A) The plot on the left shows results from engrafted mice that were injected intraperitoneally with 3 µg α-GalCer or with an equivalent amount of vehicle alone. Blood samples were collected at 2–4 and 24–48 hours after injection and analyzed for human IFN-γ by ELISA. Each symbol represents the mean of 3 replicates. The P value shown on the plot was calculated using a one-tailed unpaired t test. The plot on the right shows results from human PBMC samples that were incubated in vitro with α-GalCer or vehicle alone. Supernatants were collected after 48 hours and analyzed for IFN-γ by ELISA. The P value shown on the right plot was calculated using a one-tailed paired t test. B) Results from the same experiments analyzed for human IL-4 by ELISA. C) Heparinized plasma samples taken at 48-hours post injection were analyzed for enzyme activity of the liver transaminases AST and ALT, which serve as biomarkers of liver injury. The plot shows the enzyme activities detected from samples from mice that were treated with vehicle (open squares) or with α-GalCer (filled squares). There are no significant differences between the groups.

Discussion

Great progress has been made using murine model systems to understand the development and function of CD1d-restricted iNKT cells, however, it remains unclear whether human iNKT cells are identical to their murine counterparts. Additionally, little is known about the development and in vivo function of T cells that are restricted by other CD1 molecules. The analyses presented here demonstrate that immunodeficient mice that are transplanted with human tissues (hematopoietic stem cells, fetal thymus, and fetal liver) develop a functional human CD1 antigen presenting system in the periphery and acquire human iNKT cells with a canonical TCR rearrangement. Additionally, our findings suggest that the development of other human CD1-restricted T cells is supported. Thus, these mice provide a very promising model system for further investigating specific aspects of the development and functions of human CD1-restricted T cells in vivo.

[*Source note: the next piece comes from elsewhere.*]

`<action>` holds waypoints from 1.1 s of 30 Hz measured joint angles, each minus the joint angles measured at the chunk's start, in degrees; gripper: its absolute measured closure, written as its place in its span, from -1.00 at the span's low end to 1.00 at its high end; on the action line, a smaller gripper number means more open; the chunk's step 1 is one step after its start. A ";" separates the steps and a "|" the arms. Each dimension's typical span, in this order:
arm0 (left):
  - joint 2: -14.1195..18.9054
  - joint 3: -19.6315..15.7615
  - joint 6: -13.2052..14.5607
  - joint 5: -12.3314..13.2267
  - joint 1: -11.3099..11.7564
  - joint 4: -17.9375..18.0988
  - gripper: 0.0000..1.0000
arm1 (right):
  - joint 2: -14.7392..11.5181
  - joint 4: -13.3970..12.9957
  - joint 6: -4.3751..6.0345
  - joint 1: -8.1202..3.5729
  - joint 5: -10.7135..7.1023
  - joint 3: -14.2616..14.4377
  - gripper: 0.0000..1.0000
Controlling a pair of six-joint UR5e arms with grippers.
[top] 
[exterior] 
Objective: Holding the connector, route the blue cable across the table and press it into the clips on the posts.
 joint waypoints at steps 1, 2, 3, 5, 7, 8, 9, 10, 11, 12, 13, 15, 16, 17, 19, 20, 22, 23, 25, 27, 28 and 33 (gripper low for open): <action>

In this model system NSG mice are engrafted with human tissues when they are six to eight weeks old. At this age the murine thymus appears to have atrophied and disappeared (presumably because the mice do not produce their own T cells). In any case, we are not able to detect a murine thymus even after engraftment of the human hematopoietic stem cells (data not shown). Therefore, it is not clear whether any of the developing human T cells in this model are selected on murine antigen presenting molecules. However, it is clear that the transplanted human fetal thymic tissue increases in size and persists as a long-lasting thymic organoid. We show here for the first time that there is prominent expression of CD1a, CD1b, CD1c, and CD1d molecules by human T cells in this thymic organoid. In our histological analyses, we observed that there were two distinct CD1a⁺ cell types in the thymic organoid: abundant small, round lymphocytic cells that appear to be cortical thymocytes, and less abundant, larger cells in the medullary area that may be DCs. An interesting possibility is that these two populations are involved in different aspects of thymic selection of CD1-restricted T cells. Whereas MHC-restricted T cells are positively selected by MHC molecules expressed on thymic epithelial cells in the thymic cortex, murine CD1d-restricted NKT cells have been shown to be positively selected in the thymic cortex by CD4 and CD8 double positive thymocytes [32]. Thus, we would expect that the CD1⁺ cortical thymocytes present in the human thymic organoid might mediate positive selection of CD1a-, CD1b-, CD1c-, or CD1d-restricted human T cells. Moreover, since negative selection of murine NKT cells appears to be mediated by DCs of hematopoietic origin [33], we would hypothesize that the CD1a⁺ DC-like cells we observed in the medullary regions of the human thymic organoid might play a role in negative selection.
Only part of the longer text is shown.